Exercise => Pick each line containing the word "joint" out of the data below.

Data records =>
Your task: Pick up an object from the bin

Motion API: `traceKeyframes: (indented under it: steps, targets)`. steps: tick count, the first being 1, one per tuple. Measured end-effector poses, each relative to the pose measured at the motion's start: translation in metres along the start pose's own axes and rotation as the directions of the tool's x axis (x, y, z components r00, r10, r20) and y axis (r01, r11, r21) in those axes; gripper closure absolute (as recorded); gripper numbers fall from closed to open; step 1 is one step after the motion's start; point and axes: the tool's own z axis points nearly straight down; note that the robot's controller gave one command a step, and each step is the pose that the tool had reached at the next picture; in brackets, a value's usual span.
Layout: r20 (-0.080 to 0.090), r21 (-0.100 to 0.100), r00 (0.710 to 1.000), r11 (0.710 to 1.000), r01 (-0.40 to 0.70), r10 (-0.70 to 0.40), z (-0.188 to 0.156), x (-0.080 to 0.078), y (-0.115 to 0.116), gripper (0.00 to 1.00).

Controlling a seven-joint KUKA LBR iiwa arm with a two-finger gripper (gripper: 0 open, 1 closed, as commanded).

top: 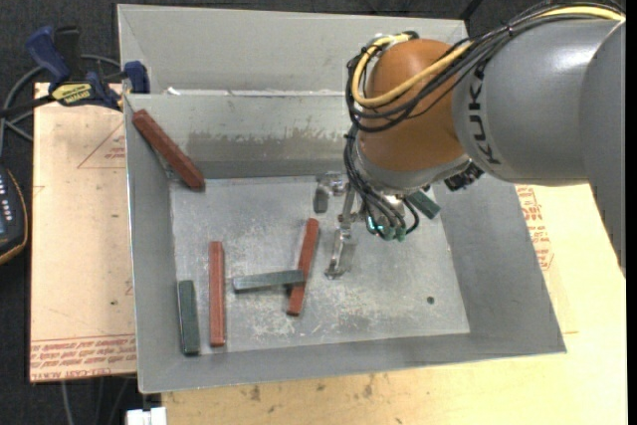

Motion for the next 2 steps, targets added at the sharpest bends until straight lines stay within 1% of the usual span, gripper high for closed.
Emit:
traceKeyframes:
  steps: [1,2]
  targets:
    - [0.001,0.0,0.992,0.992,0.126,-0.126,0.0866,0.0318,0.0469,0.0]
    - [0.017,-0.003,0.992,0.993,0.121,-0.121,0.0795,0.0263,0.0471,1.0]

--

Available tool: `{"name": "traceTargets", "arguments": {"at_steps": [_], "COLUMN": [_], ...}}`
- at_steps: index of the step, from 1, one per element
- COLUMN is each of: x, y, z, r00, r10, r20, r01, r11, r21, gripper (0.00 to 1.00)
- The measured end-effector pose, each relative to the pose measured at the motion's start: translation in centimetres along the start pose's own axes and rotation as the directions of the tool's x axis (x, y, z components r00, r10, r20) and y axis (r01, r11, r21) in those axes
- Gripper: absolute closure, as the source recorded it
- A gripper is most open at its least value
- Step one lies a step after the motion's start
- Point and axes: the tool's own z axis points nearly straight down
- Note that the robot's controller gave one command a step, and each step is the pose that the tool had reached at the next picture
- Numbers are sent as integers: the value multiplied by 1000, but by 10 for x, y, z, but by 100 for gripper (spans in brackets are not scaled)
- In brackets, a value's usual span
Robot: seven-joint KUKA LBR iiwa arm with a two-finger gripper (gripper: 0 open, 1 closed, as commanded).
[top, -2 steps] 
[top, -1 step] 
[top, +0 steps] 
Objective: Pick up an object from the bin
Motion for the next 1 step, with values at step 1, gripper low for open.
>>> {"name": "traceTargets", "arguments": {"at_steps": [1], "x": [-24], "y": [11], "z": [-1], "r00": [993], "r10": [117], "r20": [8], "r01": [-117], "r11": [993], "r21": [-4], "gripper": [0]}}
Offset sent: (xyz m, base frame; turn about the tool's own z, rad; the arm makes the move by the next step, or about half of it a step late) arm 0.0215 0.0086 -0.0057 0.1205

Result of this task =>
Controlling a seven-joint KUKA LBR iiwa arm with a two-finger gripper (gripper: 0 open, 1 closed, as commanded).
Robot: seven-joint KUKA LBR iiwa arm with a two-finger gripper (gripper: 0 open, 1 closed, as commanded).

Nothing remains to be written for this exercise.